In my example from my question

  • bone y+1 is located at (0,1,0) in pose space but the local location is (0,0,0) as that is where the bone is in edit mode.
  • bone z+2 is located at (0,0,2) in pose space but it's local location is (0,0,0) as that is where the bone is in edit mode.
  • the armature object is at (0,0,0) world space

The translation (where the bone actually is in pose space) is stored in the first 3 rows of the 4th column of the 4x4 matrix reading down X,Y Z the other numbers define rotation and scale which I'm not looking at here.
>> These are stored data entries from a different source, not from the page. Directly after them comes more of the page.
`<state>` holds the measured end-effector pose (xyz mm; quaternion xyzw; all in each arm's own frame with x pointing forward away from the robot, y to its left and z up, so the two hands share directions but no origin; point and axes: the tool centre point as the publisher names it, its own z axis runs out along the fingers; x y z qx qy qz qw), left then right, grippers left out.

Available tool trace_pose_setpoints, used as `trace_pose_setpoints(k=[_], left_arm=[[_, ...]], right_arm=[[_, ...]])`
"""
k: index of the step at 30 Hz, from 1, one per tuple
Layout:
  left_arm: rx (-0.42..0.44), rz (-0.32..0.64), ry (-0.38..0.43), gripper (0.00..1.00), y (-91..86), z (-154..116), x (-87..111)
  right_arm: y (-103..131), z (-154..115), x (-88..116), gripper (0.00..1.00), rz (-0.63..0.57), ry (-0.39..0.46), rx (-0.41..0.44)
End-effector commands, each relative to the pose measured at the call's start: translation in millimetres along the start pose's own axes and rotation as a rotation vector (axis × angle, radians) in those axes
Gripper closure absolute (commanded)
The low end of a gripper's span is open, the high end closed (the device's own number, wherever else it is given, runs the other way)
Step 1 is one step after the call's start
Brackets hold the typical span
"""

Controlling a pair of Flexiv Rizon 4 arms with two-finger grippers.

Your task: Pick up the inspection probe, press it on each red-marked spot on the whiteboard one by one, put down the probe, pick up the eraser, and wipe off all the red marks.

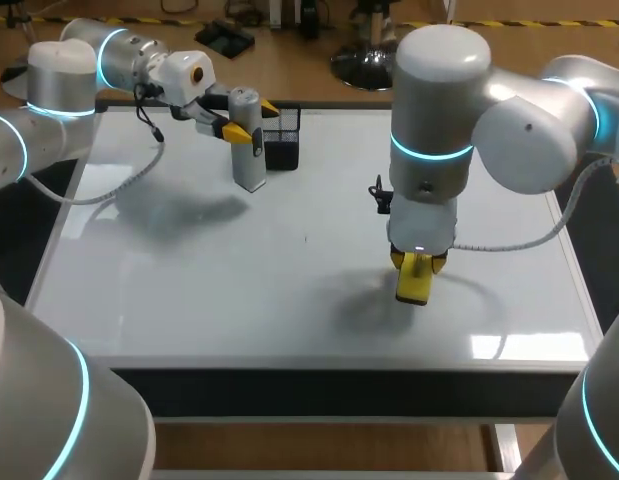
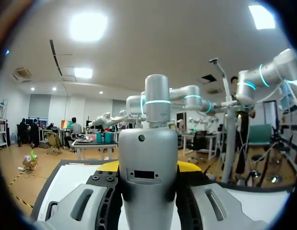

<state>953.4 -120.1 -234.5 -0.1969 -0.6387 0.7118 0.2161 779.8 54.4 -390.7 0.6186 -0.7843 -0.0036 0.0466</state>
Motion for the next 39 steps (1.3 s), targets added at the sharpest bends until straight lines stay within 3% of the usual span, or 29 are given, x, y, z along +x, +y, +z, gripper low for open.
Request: trace_pose_setpoints(k=[1, 7, 17, 31, 39], left_arm=[[-0.003, -0.001, 0.004, 1.0, -2.0, -1, -0.6], [-0.003, -0.001, 0.004, 1.0, -2.0, -1, -0.6], [-0.003, -0.001, 0.004, 1.0, -2.0, -1, -0.6], [-0.003, -0.001, 0.004, 1.0, -2.0, -1, -0.6], [-0.003, -0.001, 0.004, 1.0, -2.0, -1, -0.6]], right_arm=[[0, -1, 1, 1.0, -0.002, 0.001, 0.003], [-4, 1, 2, 1.0, -0.017, -0.012, -0.001], [-57, -3, 9, 1.0, -0.135, -0.023, -0.005], [-143, -16, -36, 1.0, -0.256, -0.006, 0.052], [-186, -30, -58, 1.0, -0.25, -0.033, 0.068]])
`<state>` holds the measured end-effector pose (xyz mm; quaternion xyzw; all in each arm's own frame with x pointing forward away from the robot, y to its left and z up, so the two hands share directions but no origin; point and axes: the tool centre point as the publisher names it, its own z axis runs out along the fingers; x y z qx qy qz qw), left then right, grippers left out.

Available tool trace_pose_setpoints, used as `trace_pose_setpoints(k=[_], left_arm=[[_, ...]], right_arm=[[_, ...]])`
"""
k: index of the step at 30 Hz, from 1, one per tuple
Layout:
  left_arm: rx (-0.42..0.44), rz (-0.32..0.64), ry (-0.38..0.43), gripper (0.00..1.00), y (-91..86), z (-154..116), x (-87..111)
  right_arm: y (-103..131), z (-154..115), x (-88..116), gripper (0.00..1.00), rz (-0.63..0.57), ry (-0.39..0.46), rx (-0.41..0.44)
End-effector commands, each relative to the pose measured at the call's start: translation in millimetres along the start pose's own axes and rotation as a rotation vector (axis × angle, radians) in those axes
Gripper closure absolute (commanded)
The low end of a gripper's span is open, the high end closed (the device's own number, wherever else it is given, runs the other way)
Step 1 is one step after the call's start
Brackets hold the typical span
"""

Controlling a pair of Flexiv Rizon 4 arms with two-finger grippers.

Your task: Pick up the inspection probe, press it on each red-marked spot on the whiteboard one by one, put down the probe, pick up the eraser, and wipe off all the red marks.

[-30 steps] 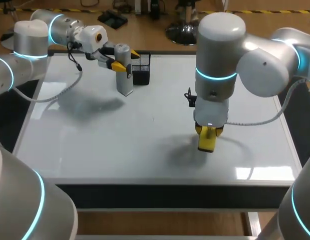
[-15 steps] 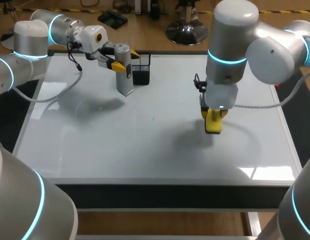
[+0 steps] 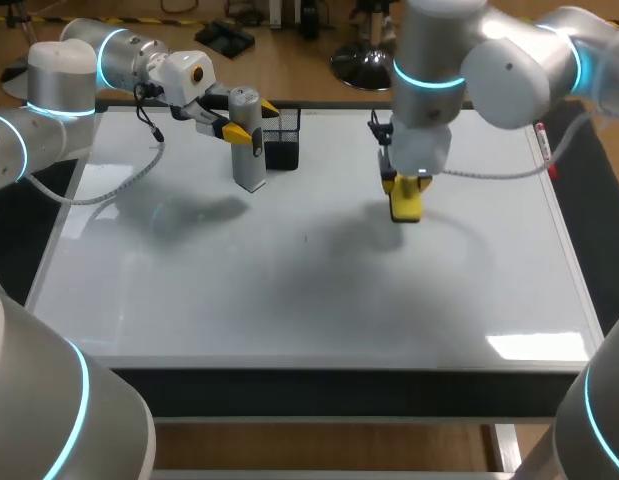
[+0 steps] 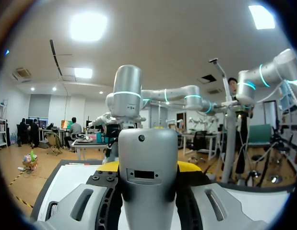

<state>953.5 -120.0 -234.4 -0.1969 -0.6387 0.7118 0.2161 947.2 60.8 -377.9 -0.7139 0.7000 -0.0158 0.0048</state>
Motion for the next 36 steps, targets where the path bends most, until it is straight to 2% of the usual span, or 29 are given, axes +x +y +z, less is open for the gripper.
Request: trace_pose_setpoints(k=[1, 12, 20, 28, 36], left_arm=[[-0.003, -0.001, 0.004, 1.0, -2.0, -1, -0.6], [-0.003, -0.001, 0.004, 1.0, -2.0, -1, -0.6], [-0.003, -0.001, 0.004, 1.0, -2.0, -1, -0.6], [-0.003, -0.001, 0.004, 1.0, -2.0, -1, -0.6], [-0.003, -0.001, 0.004, 1.0, -2.0, -1, -0.6]], right_arm=[[-34, -1, -9, 1.0, 0.003, 0.009, -0.035], [-84, -2, -40, 1.0, 0.008, -0.013, -0.035], [-100, 11, -60, 1.0, 0.006, -0.012, -0.052], [-108, 17, -65, 1.0, 0.019, 0.006, -0.068], [-112, 22, -58, 1.0, 0.038, 0.009, -0.071]])
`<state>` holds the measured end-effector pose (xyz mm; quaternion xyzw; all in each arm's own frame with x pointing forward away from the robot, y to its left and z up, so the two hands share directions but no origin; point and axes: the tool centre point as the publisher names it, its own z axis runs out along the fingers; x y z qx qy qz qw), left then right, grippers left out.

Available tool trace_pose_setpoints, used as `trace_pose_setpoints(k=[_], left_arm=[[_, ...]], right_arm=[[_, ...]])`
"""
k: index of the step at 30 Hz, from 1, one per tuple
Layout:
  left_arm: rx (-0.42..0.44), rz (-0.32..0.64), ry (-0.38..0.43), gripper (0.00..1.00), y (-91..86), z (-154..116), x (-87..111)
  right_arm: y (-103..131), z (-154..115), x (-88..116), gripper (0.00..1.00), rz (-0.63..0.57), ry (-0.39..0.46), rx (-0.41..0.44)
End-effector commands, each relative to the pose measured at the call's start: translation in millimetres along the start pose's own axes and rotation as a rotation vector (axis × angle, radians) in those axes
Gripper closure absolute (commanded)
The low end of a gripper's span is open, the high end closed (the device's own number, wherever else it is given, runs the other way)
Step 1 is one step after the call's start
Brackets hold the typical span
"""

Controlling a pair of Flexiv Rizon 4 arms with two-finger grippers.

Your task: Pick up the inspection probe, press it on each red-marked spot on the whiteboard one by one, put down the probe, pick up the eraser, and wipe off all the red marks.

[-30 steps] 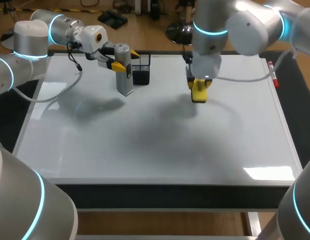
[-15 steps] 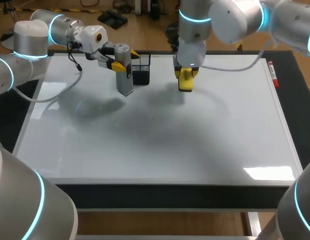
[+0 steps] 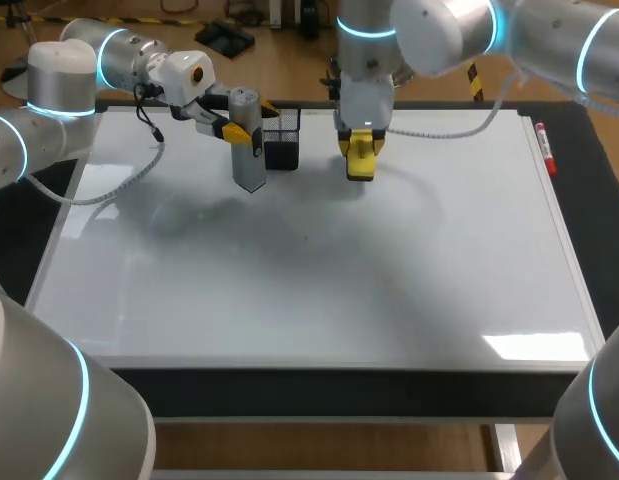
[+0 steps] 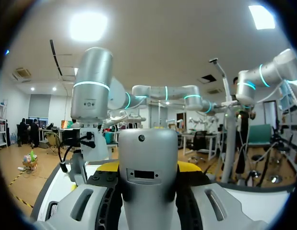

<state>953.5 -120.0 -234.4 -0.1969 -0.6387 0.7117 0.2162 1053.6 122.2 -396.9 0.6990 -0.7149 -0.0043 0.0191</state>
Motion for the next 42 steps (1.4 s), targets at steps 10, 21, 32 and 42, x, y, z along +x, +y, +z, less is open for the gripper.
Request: trace_pose_setpoints(k=[10, 21, 32, 42], left_arm=[[-0.003, -0.001, 0.004, 1.0, -2.0, -1, -0.6], [-0.003, -0.001, 0.004, 1.0, -2.0, -1, -0.6], [-0.003, -0.001, 0.004, 1.0, -2.0, -1, -0.6], [-0.003, -0.001, 0.004, 1.0, -2.0, -1, -0.6]], right_arm=[[-15, 5, 3, 1.0, -0.013, 0.014, 0.001], [-27, 18, 5, 1.0, -0.013, 0.028, 0.002], [-31, 24, 3, 1.0, -0.015, 0.034, -0.016], [-34, 27, 6, 1.0, -0.004, 0.063, -0.027]])
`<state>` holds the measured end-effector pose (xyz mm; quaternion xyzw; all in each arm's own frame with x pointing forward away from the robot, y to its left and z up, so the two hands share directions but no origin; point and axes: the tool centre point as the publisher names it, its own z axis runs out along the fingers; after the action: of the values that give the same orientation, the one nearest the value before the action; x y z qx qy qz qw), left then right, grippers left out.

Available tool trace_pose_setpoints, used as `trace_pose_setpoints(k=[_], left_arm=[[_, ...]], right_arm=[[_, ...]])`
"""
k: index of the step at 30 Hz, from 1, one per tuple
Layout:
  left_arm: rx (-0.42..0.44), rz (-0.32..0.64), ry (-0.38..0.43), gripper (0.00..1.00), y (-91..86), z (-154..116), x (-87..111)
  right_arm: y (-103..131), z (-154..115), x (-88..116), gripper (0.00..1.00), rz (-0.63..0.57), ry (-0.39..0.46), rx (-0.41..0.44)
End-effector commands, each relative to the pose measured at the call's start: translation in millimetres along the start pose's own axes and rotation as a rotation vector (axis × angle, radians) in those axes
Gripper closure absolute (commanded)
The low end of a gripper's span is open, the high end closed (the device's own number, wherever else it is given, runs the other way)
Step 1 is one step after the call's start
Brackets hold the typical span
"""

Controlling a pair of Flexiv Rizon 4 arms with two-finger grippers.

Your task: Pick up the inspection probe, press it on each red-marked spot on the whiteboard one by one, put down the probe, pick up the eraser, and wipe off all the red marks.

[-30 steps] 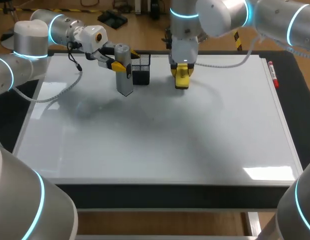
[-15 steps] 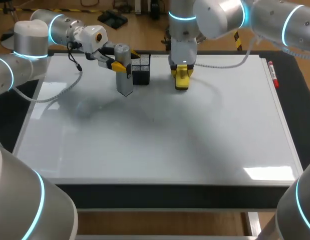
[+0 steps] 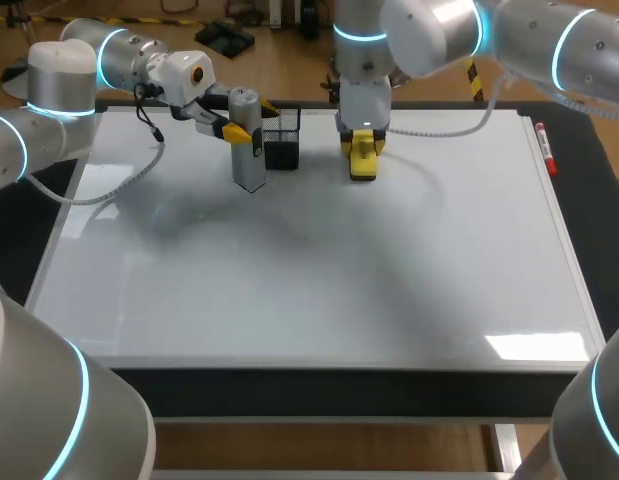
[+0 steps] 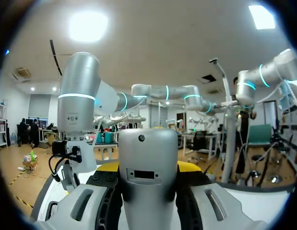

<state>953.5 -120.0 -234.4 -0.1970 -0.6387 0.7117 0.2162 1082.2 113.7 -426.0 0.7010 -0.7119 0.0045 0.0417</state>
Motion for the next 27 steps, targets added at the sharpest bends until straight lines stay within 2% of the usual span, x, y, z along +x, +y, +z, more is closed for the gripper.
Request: trace_pose_setpoints(k=[1, 3, 15, 18, 27], left_arm=[[-0.003, -0.001, 0.004, 1.0, -1.9, -1, -0.6], [-0.003, -0.001, 0.004, 1.0, -1.9, -1, -0.6], [-0.003, -0.001, 0.004, 1.0, -1.9, -1, -0.6], [-0.003, -0.001, 0.004, 1.0, -1.9, -1, -0.6], [-0.003, -0.001, 0.004, 1.0, -1.9, -1, -0.6]], right_arm=[[-5, -1, 0, 0.6, 0.003, 0.017, -0.007], [-5, -2, 2, 0.0, 0.01, 0.011, -0.007], [4, -17, 23, 0.0, 0.128, 0.011, 0.002], [9, -25, 33, 0.0, 0.2, -0.026, 0.002], [25, -50, 72, 0.0, 0.527, -0.201, 0.001]])
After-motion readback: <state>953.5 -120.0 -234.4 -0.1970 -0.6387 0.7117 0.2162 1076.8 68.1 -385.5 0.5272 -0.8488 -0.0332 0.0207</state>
so for y+1 the default matrix is
(1.0000, 0.0000,  0.0000, 0.0000)
(0.0000, 0.0000, -1.0000, 1.0000)
(0.0000, 1.0000,  0.0000, 0.0000)
(0.0000, 0.0000,  0.0000, 1.0000)

for z+2 the default matrix is
(1.0000, 0.0000,  0.0000, 0.0000)
(0.0000, 0.0000, -1.0000, 0.0000)
(0.0000, 1.0000,  0.0000, 2.0000)
(0.0000, 0.0000,  0.0000, 1.0000)

the armature world matrix is
(1.0000, 0.0000, 0.0000, 0.0000)
(0.0000, 1.0000, 0.0000, 0.0000)
(0.0000, 0.0000, 1.0000, 0.0000)
(0.0000, 0.0000, 0.0000, 1.0000)

The armature world matrix is important if you want to translate locations between world and local space as if it's not (0,0,0) then it needs to be added as an offset (and removed as an offset (inverted) as required.)

import bpy

#assume armature is active and has 2 bones in it called
# "y+1" and "z+2" at different locations
armature = bpy.context.active_object
y1_bone = armature.pose.bones["y+1"]
z2_bone = armature.pose.bones["z+2"]

#y1 is the bone we want to use as the target,
#multiplying 2 matrices is a dot multiplication i.e. each column gets multiplied with each row then added together
#it's not simple scalar with one value with just multiply the whole matrix so the below will produce a matrix 
#that will add the armature world location to the y1 location

#if you want to place or align stuff outside the armature in world space then the following two pieces of code will 
#take the armature world space offset into account but it's over kill for just moving about in the same local space

#this gets the world space
y1_world_matrix = armature.matrix_world * y1_bone.matrix

#this copies the default and calculates the local space
matrix = armature.matrix_world.inverted() * y1_world_matrix

#the above two would make more sense if say you were trying to place an
#empty in world space at the pose bones location.
z2_bone.matrix.translation = matrix.translation


#if it's just in local space you can remove the armature offset calculations 
#above and just assign the translation
#of the target bone to the bone you want to move
#e.g. the below and the local space coordinates will update accordingly.